In the skating world I grew up with, the men were restraint. Afraid of being too expressive, of being grouped together with the one openly gay guy who happened to be HIV positive—Rudy Galindo—the men I watched always muted their artistry. I recall watching Johnny Weir in 2004. I sensed that there was some expression he was hiding. He was muted when he wanted to scream. Timothy Goebel too, while all smiley, was so restrained and self-conscious in his movements. Even “retro” footage of Brian Orser made me feel like something was being denied. Todd Eldredge and Michael Weiss were good, but to me, boring compared to the women, whose artistry could be cherished.

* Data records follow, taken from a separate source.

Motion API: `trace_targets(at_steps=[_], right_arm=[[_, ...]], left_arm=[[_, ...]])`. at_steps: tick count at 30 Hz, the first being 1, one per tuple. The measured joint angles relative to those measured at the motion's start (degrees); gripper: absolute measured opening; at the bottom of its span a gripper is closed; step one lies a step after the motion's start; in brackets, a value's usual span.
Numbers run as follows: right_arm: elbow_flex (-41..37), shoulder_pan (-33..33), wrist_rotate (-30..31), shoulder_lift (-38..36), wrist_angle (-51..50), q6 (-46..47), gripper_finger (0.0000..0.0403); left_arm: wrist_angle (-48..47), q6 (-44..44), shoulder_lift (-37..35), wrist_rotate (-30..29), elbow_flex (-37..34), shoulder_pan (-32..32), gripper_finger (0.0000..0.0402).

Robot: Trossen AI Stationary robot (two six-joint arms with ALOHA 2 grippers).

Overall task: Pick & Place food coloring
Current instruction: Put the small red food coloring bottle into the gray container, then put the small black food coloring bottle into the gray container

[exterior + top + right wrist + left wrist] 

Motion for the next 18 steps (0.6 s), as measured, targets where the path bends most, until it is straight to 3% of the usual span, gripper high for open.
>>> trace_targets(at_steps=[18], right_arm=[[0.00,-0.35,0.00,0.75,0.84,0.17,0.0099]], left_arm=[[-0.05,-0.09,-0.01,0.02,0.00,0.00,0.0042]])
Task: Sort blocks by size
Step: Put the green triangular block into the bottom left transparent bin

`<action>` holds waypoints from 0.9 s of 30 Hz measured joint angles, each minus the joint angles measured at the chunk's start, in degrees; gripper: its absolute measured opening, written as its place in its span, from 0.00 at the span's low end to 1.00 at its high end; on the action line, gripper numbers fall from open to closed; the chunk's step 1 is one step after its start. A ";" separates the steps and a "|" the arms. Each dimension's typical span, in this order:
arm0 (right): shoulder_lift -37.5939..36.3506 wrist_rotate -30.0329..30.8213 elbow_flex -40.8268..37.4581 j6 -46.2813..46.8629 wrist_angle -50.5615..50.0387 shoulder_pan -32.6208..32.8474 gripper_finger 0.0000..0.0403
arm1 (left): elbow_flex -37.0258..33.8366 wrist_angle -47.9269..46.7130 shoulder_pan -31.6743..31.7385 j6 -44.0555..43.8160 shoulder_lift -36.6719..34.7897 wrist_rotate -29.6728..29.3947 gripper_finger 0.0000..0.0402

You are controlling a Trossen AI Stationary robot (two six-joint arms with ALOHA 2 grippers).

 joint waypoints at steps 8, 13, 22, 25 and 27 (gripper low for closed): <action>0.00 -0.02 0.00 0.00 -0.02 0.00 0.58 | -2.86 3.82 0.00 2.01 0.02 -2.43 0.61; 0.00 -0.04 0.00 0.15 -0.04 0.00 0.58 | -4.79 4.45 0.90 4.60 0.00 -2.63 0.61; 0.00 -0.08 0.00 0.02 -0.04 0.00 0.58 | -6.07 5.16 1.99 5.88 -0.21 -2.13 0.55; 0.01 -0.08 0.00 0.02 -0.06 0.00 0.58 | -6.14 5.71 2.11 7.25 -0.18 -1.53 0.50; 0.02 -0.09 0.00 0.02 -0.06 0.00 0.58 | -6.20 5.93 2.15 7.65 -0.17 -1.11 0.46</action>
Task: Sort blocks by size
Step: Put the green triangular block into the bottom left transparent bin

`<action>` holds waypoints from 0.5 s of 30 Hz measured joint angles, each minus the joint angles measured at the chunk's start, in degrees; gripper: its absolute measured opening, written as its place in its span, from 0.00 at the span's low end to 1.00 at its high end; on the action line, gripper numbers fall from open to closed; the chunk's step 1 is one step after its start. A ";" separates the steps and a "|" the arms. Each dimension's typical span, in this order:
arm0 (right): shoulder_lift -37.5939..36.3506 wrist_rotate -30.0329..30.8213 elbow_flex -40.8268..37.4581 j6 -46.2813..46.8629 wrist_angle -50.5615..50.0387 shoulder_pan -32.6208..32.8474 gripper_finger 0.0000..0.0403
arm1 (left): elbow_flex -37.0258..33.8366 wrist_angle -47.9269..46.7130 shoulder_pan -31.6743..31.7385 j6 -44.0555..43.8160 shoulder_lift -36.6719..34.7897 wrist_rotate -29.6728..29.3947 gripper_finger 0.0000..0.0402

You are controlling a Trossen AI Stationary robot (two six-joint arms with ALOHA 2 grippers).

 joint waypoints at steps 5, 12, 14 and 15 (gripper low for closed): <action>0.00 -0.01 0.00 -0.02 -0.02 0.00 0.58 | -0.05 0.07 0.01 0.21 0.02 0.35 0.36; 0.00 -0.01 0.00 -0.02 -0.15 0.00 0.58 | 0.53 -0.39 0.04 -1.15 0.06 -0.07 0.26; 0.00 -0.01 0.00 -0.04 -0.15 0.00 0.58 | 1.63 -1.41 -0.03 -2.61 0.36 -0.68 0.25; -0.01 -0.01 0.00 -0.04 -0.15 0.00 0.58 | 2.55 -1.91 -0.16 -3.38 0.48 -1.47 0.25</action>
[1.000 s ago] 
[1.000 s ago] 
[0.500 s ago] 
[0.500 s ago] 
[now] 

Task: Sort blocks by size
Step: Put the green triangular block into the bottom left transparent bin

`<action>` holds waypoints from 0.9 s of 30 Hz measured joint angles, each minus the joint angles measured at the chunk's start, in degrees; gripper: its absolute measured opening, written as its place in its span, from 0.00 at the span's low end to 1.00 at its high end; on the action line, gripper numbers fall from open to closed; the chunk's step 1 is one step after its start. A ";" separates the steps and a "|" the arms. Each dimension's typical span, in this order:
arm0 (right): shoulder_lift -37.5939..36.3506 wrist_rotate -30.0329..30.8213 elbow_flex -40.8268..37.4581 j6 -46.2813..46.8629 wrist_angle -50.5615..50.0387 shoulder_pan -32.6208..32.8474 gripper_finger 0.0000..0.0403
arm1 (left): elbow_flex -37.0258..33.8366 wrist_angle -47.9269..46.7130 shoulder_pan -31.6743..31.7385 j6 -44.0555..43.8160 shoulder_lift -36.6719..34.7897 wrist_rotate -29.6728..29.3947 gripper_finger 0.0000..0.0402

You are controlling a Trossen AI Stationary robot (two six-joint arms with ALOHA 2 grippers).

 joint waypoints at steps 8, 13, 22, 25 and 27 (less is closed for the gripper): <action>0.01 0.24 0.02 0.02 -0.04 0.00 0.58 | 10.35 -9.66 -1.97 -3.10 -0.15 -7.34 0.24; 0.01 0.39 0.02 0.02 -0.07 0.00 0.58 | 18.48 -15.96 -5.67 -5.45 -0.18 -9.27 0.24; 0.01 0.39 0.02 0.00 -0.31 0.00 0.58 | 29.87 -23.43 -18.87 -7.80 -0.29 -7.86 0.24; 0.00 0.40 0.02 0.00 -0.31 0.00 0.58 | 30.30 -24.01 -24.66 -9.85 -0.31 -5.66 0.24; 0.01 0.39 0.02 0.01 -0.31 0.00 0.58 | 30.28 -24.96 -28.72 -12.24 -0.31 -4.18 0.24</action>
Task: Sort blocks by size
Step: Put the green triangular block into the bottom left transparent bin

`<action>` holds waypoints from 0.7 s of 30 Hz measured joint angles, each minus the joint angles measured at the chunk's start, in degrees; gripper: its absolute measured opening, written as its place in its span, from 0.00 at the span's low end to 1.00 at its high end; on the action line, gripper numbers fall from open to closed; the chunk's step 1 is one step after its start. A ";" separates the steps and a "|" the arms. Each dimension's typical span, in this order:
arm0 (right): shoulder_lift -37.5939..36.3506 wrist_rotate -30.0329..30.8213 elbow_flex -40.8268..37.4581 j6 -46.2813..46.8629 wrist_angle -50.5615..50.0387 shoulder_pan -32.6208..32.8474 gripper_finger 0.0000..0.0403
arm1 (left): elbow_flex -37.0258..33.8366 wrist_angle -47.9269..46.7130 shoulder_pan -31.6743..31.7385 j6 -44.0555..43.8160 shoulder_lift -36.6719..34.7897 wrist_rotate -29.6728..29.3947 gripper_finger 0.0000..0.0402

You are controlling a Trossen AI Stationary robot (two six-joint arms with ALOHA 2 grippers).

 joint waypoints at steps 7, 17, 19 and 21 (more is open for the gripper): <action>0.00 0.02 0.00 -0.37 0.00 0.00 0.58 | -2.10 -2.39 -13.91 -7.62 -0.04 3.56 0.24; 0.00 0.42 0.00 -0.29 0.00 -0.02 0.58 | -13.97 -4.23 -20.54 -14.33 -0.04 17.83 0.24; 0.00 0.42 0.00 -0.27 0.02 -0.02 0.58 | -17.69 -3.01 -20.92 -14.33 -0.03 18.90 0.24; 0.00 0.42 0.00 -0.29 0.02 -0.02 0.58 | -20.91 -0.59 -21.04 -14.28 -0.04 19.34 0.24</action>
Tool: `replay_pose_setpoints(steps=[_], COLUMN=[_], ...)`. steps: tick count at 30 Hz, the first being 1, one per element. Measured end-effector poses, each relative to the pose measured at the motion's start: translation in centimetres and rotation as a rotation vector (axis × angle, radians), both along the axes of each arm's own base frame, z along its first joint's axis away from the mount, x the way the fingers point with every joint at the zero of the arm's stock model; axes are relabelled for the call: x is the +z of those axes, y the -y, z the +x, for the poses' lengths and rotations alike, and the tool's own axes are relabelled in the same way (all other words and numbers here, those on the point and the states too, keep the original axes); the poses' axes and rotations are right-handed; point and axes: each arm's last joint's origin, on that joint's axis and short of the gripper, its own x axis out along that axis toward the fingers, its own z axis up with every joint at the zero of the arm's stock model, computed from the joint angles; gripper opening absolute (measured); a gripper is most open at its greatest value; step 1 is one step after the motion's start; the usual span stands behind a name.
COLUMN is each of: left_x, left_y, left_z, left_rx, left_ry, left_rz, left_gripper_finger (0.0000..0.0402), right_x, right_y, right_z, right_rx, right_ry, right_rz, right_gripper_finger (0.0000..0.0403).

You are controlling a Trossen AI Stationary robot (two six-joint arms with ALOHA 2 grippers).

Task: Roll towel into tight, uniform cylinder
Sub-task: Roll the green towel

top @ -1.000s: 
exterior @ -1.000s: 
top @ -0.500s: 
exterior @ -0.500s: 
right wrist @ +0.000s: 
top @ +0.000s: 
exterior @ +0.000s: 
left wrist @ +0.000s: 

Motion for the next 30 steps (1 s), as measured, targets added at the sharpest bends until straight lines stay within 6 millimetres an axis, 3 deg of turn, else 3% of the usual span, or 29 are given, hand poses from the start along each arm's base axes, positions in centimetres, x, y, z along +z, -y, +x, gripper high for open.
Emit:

I pity the boys I grew up with who quit for some more manly sport. Sure, none of us were making it to nationals, but we could have gone further in this sport and art. If we had commenters like Tara and Johnny, who focus on inner expression and internal validation, I think many of us would have gone further, despite homophobia; we would not, as I do, regret quitting something we loved.

Figure skating was the only thing I showed some instant talent for, and last night, when I saw the kind of expression now possible in male figure skating, I had tears in my eyes knowing that the eight-year olds watching in 2018 wouldn’t be restrained by their sexuality. Last night, the focus was on life. Not in a glib way that ignores sexual, racial, or economic inequalities. One that considers them but doesn’t for an instant believe anyone is tied to their labels. Everyone is free to skate, to cry and dance, laugh and scream. Male figure skating hasn’t reached utopia, of course, but it’s undeniable to me that a great shift has happened, one that I honestly never saw occurring in my lifetime.

Last night, I saw male figure skating become a sport where it was okay to exhibit the gay sass of Adam Rippon or the dramatic choreography of Misha Ge or the teenage texting prowess of Nathan Chen or the nation-building-manifesto of Javier Fernández. In this new and kinder environment, I look forward to seeing what young boys, without shame, will accomplish.